In tempi di alta inflazione e difficoltà economiche, l’attenzione di coloro che non dispongono di redditi elevati si concentra sempre di più sul risparmio e sulla riduzione delle spese fisse e periodiche che incidono sul bilancio familiare. Tra queste spese rientrano bollette, abbonamenti, assicurazioni e anche costi bancari. In questo contesto, i conti correnti a zero spese stanno attirando un interesse considerevole, poiché molti istituti bancari li offrono a una vasta gamma di pubblico, inclusi i giovani.

Conti correnti a zero spese – Ilovetrading.it

Il vantaggio principale dei conti correnti zero spese è la possibilità per i titolari di accedere ai servizi bancari essenziali senza affrontare spese aggiuntive. Questi conti eliminano costi di apertura, canoni annuali e commissioni periodiche di gestione, comprese quelle legate a prelievi, versamenti e bonifici.

Questa tipologia di conto offre inoltre esenzione dall’imposta di bollo per giacenze superiori a 5mila euro, e annulla i costi associati a bancomat e carte di credito. L’efficacia di un conto corrente zero spese diventa evidente soprattutto per coloro che effettuano frequenti operazioni. Le spese variabili associate a un conto tradizionale, in cui si compiono bonifici o versamenti multipli (come bollette, tasse universitarie e pagamenti fiscali), possono sommarsi considerevolmente. Allo stesso modo, coloro che prelevano spesso denaro contante dagli sportelli ATM possono trarre vantaggio da questo tipo di conto.

I servizi di home banking legati a questi conti permettono di effettuare tutte le operazioni senza costi aggiuntivi, utilizzando il computer, smartphone o tablet. Questa convenienza si combina con il risparmio economico, rendendo l’utilizzo di questi conti estremamente agevole.

Conti correnti zero spese: come scegliere quello migliore per te

Quando si esaminano le offerte delle banche, è possibile individuare tre categorie di conti correnti zero spese. Alcuni richiedono un canone fisso molto basso, quindi non sono completamente gratuiti, ma potrebbero essere convenienti per chi effettua molte operazioni. Altri eliminano le spese fisse, inclusi canone annuo e costi di gestione periodici. Un’altra tipologia prevede l’assenza di spese solo se si rispettano determinate condizioni, come un limite mensile di operazioni o l’accredito di stipendio o pensione.

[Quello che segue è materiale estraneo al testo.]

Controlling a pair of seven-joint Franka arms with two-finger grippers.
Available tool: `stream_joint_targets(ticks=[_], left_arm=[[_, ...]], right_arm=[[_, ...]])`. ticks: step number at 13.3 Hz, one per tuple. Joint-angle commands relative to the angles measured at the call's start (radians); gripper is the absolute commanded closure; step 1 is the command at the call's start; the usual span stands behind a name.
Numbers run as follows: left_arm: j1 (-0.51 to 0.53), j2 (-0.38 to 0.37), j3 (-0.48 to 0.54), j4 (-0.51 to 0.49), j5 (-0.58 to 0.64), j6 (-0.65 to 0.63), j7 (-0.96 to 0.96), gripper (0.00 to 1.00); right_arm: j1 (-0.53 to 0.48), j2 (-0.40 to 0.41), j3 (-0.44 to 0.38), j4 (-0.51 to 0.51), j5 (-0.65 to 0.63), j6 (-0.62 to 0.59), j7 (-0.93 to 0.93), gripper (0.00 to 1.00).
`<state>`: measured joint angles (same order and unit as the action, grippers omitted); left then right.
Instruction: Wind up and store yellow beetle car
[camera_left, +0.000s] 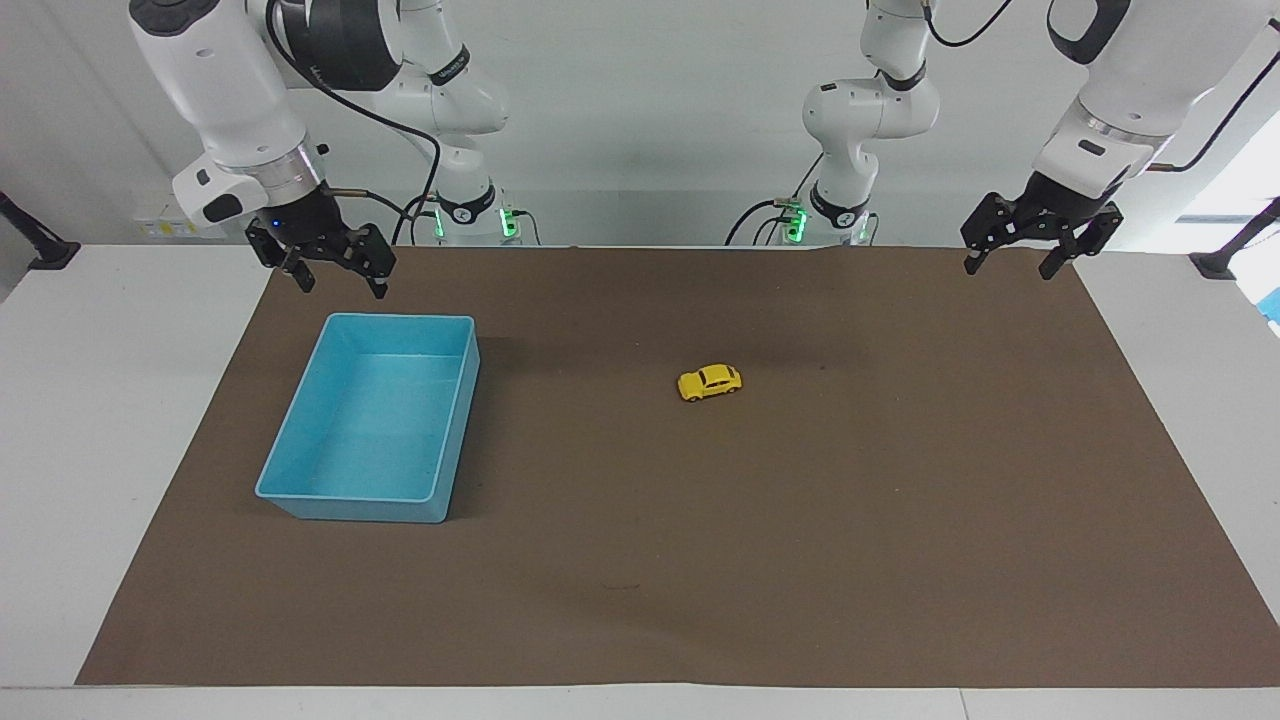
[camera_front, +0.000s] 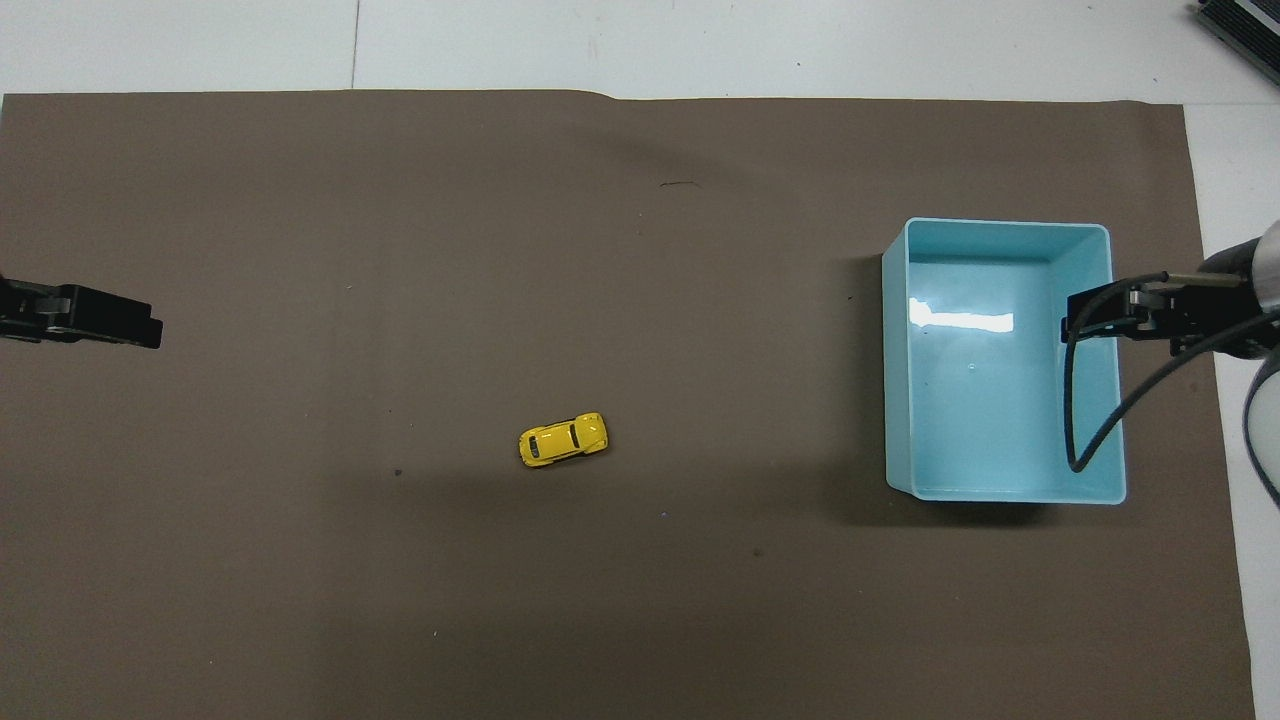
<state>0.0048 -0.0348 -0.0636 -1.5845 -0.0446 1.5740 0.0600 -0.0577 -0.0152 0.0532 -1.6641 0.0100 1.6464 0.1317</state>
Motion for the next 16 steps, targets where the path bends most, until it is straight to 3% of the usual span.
stream_joint_targets(ticks=[1,12,16], left_arm=[[0.006,-0.016,-0.004,-0.017,0.012,0.006,0.011,0.0],[0.015,-0.016,-0.004,-0.015,0.014,-0.012,-0.003,0.0],[0.033,-0.016,-0.004,-0.012,0.012,-0.037,-0.112,0.0]], right_arm=[[-0.007,-0.014,0.005,-0.009,0.007,0.001,0.008,0.0],[-0.007,-0.014,0.005,-0.009,0.005,0.0,0.006,0.0],[-0.005,-0.015,0.005,-0.008,-0.011,-0.011,0.002,0.0]])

Conti correnti zero spese: a chi sono rivolte le opportunità – ilovetrading.it

È fondamentale esaminare attentamente la definizione di “zero spese” per trovare quella che meglio si adatta alle proprie esigenze. Chi utilizza il conto raramente potrebbe trarre vantaggio dall’eliminazione del canone annuo, mentre chi effettua frequenti operazioni potrebbe preferire una tipologia che esenta o limita le spese variabili per ogni operazione. Aprire un conto corrente zero spese è possibile tramite metodo tradizionale, recandosi in filiale, oppure online attraverso il sito web dell’istituto di credito scelto. Durante la procedura di apertura online, solitamente è richiesto l’invio di una copia del documento d’identità valido, talvolta attraverso procedimenti di riconoscimento online per confermare l’identità del richiedente.

La chiusura di questi conti può risultare più complessa. Spesso è necessaria una richiesta scritta all’istituto di credito, attraverso moduli online o e-mail. I conti correnti zero spese rappresentano soluzioni finanziarie convenienti e accessibili in confronto ai conti tradizionali. Si rivolgono principalmente a coloro che non necessitano di servizi bancari avanzati, come imprenditori o professionisti. Sono ideali per pensionati, lavoratori dipendenti, disoccupati e giovani freelance, offrendo loro risparmio e facilità d’uso in un contesto economico sfidante.